Isolation can cause loneliness, whether it is by force or choice. Forty-three percent of adults report feelings of loneliness.

Hana Holtz and Mia Trotter

Lonely is an adjective. “Sad because one has no friends or company” is its definition. It’s also a feeling that can persist and cause other health concerns.

There are many causes to loneliness, but all revolve around some sort of disconnect. While one doesn’t have to be by themselves to feel lonely, that is often the case. Individuals who spend time alone–usually due to schedule conflicts, distance issues, and fear of rejection–tend to develop feelings of loneliness. Disconnects can happen in groups too, especially in situations individuals may see as compromising. Sophomore Ava Bruckner said she feels lonely “when I am in a big group of people” because she fears “no one wants me there.” Similarly, junior Bryer Rose said she feels lonely in math class when others know how to do the assignment and she doesn’t.

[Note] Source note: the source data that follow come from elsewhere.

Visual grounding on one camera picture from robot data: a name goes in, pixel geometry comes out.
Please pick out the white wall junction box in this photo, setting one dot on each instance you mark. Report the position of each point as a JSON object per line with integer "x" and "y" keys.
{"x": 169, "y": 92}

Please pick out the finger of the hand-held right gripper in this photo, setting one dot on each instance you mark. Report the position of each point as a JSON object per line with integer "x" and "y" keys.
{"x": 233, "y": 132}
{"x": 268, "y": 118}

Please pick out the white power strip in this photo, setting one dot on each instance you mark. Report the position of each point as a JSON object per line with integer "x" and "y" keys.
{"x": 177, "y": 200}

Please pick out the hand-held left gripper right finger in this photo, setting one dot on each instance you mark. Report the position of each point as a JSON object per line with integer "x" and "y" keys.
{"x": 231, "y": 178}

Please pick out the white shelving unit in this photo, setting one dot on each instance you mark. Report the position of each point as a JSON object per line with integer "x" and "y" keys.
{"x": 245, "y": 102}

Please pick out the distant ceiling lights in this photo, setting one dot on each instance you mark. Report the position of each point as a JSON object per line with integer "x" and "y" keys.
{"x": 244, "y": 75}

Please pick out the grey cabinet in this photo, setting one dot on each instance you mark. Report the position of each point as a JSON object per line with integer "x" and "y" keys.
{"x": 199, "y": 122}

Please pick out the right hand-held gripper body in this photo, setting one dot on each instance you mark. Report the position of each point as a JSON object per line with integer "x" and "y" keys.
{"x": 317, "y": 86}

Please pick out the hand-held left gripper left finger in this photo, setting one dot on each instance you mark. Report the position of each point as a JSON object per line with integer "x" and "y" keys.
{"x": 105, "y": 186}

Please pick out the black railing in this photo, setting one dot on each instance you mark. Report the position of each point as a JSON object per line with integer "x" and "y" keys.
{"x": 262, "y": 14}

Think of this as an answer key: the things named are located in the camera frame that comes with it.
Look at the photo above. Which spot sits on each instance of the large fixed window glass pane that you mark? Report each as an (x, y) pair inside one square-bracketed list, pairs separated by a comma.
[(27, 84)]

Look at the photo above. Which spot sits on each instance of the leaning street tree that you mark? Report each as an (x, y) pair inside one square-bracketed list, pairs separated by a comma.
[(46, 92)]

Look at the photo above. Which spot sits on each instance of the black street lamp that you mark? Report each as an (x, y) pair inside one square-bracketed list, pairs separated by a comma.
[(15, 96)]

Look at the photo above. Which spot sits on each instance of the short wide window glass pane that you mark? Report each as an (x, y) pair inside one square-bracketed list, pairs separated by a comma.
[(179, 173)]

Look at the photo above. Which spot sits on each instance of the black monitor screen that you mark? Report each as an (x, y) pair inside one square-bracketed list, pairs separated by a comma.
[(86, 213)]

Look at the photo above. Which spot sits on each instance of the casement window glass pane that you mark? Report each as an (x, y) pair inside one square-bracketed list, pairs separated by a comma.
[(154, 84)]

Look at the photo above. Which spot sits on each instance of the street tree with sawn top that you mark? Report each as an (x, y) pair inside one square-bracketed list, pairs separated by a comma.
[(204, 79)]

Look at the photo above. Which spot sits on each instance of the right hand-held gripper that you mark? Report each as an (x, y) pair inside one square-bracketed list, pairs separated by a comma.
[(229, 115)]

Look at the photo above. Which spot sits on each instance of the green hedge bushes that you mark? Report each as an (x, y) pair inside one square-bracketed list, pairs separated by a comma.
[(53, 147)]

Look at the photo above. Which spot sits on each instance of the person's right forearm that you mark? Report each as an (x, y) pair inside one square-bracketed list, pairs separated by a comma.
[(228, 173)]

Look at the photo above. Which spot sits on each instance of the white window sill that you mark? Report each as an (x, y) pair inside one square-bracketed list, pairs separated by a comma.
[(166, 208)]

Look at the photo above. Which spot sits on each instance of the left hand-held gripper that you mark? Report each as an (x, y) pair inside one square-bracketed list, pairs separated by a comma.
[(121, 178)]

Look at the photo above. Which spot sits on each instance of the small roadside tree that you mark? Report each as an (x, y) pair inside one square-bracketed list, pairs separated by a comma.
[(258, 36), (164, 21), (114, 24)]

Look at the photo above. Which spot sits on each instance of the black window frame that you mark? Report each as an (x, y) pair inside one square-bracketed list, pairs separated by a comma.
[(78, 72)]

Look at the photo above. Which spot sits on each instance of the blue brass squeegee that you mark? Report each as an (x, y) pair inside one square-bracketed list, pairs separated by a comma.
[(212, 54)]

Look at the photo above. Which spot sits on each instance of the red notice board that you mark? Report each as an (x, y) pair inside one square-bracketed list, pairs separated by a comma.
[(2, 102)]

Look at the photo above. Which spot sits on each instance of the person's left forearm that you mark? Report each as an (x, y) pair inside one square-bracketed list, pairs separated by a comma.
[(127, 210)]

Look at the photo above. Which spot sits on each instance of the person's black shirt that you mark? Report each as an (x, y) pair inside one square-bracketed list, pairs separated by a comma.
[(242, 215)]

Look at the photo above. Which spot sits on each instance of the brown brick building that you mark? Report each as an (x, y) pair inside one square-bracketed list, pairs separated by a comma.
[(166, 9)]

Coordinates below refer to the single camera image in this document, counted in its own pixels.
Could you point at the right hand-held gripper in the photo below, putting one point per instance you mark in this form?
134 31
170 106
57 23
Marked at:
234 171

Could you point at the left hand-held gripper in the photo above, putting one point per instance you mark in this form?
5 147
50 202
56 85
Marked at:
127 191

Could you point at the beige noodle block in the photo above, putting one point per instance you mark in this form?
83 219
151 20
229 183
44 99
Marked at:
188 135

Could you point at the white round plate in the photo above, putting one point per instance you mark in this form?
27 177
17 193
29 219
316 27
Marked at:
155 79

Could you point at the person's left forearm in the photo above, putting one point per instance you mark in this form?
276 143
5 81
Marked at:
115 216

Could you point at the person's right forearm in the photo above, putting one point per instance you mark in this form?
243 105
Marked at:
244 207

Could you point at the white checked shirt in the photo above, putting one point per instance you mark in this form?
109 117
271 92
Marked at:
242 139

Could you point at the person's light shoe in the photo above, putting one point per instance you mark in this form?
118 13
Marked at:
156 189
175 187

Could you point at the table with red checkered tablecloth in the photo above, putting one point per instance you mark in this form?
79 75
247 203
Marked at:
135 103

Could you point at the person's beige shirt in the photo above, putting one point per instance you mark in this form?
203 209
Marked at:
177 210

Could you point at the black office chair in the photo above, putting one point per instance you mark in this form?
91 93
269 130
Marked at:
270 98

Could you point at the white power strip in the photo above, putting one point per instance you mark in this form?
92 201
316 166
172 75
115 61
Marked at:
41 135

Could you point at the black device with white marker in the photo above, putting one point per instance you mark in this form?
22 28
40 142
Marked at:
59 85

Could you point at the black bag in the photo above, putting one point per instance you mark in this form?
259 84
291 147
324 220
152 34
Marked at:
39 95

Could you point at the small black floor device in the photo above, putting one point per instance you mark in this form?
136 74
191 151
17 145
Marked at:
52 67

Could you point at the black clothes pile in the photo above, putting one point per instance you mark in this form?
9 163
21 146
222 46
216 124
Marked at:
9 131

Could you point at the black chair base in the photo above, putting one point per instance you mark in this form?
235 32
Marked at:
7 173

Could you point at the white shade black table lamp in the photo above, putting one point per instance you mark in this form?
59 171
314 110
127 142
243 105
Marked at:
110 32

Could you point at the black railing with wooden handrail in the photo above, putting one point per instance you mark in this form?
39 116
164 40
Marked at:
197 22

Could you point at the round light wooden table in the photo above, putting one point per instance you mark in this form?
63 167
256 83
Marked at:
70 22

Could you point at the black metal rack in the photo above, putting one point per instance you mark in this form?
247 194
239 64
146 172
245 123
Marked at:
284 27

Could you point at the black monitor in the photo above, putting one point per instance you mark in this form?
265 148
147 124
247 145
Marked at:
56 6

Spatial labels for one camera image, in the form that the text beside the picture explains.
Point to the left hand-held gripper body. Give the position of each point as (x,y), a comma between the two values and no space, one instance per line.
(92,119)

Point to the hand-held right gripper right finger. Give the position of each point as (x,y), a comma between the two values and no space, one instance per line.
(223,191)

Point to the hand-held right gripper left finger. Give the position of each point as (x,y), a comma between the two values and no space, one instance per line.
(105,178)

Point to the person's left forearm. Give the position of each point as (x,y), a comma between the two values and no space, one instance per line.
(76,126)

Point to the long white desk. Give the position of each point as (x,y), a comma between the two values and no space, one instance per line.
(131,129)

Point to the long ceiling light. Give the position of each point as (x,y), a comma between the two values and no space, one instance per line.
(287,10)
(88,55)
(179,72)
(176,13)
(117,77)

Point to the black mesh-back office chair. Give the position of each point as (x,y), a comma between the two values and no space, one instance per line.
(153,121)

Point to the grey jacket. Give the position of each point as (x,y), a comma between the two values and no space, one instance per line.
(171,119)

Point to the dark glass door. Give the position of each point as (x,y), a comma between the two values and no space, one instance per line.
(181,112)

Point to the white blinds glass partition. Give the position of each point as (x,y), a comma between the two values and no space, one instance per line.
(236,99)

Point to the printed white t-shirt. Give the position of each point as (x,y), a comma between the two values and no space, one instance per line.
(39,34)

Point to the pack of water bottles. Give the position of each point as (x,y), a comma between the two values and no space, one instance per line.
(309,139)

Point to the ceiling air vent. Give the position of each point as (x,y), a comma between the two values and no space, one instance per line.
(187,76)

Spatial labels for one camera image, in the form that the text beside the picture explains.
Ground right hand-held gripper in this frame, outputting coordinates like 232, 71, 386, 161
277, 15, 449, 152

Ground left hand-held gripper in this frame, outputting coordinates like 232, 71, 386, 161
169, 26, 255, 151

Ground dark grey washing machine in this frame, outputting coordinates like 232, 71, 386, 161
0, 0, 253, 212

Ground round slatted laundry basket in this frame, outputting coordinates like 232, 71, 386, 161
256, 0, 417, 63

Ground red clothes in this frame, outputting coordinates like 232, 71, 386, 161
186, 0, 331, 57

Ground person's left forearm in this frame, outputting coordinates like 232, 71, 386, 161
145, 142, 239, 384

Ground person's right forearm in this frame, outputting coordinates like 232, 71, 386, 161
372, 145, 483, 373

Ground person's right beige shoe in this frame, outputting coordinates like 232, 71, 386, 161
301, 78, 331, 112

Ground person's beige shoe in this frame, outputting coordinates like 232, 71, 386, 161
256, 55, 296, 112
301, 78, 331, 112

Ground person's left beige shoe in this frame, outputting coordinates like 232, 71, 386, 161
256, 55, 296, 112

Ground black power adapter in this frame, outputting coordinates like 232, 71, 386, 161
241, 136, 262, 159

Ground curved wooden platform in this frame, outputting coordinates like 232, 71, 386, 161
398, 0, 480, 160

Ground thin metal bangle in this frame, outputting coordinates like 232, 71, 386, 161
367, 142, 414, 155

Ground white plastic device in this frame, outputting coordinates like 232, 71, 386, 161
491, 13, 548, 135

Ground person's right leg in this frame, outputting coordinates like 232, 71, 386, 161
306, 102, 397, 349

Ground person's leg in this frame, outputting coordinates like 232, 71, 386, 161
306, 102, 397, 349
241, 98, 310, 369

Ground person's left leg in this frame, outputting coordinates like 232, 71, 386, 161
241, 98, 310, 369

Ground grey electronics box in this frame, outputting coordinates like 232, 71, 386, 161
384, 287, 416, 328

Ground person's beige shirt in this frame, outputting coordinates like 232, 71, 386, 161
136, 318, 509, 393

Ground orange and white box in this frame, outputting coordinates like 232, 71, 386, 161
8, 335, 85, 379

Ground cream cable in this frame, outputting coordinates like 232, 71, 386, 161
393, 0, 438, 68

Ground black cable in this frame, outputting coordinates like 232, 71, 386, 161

There are three kinds of loneliness, according to the Crisis Text Line. Situational loneliness is when life changes occur, leaving an individual feeling isolated. Examples include moving to a new school or having a busy schedule. Internal loneliness is when an individual is with their friends, but they feel a social disconnect from them. In many cases, things just aren’t the same way they used to be. This is usually caused by an individual believing they are always alone, in every single situation. Developmental loneliness is the type most experienced by teenagers. In this kind of loneliness, it appears everyone else is doing just fine, with or without the individual. With social media, posts showing a grinning group of friends might promote loneliness as the individual is seeing the event from behind a screen, rather than being there in person. As teenagers are always on their phones, updating their Snapchat stories and tweeting about the smallest things, it’s easy for peers to get the feeling of being left out. Bruckner said, “When people purposely leave me out,” in regards to her loneliness.

While loneliness is caused by isolation, whether it be physically, socially, or mentally, this condition can push other health problems to occur. Persistent loneliness can wreck immune systems, cause laziness due to lack of interest, and promote feelings of hopelessness, anxiety, and depression. As these other conditions develop, it makes it tougher for affected people to socialize, creating a vicious cycle. 

Curing loneliness can happen quickly. It may also take some time. “Listen to good jams,” is Rose’s advice to the lonely. The Crisis Text Line recommends lonely individuals should reach out to friends and family. Instead of waiting around for them to reach out, make the first move. It is also recommended to get out of the house, and speak to people seen on the day-to-day. Junior Jenna Pelzer said when she feels lonely, she goes out and doesn’t feel sorry for herself. Finding a new group to hang out with is another way to battle the blues. Finally, adopting a pet is another way to combat loneliness. 

According to Harvard Medicine, 43% of adults have reported feelings of loneliness. With social media playing a huge role in many people’s daily life, feelings of loneliness are almost certain to occur at some point. Knowing how to bounce back from feelings of sadness related to lack of company is essential. Pelzer said, “Don’t think about it.”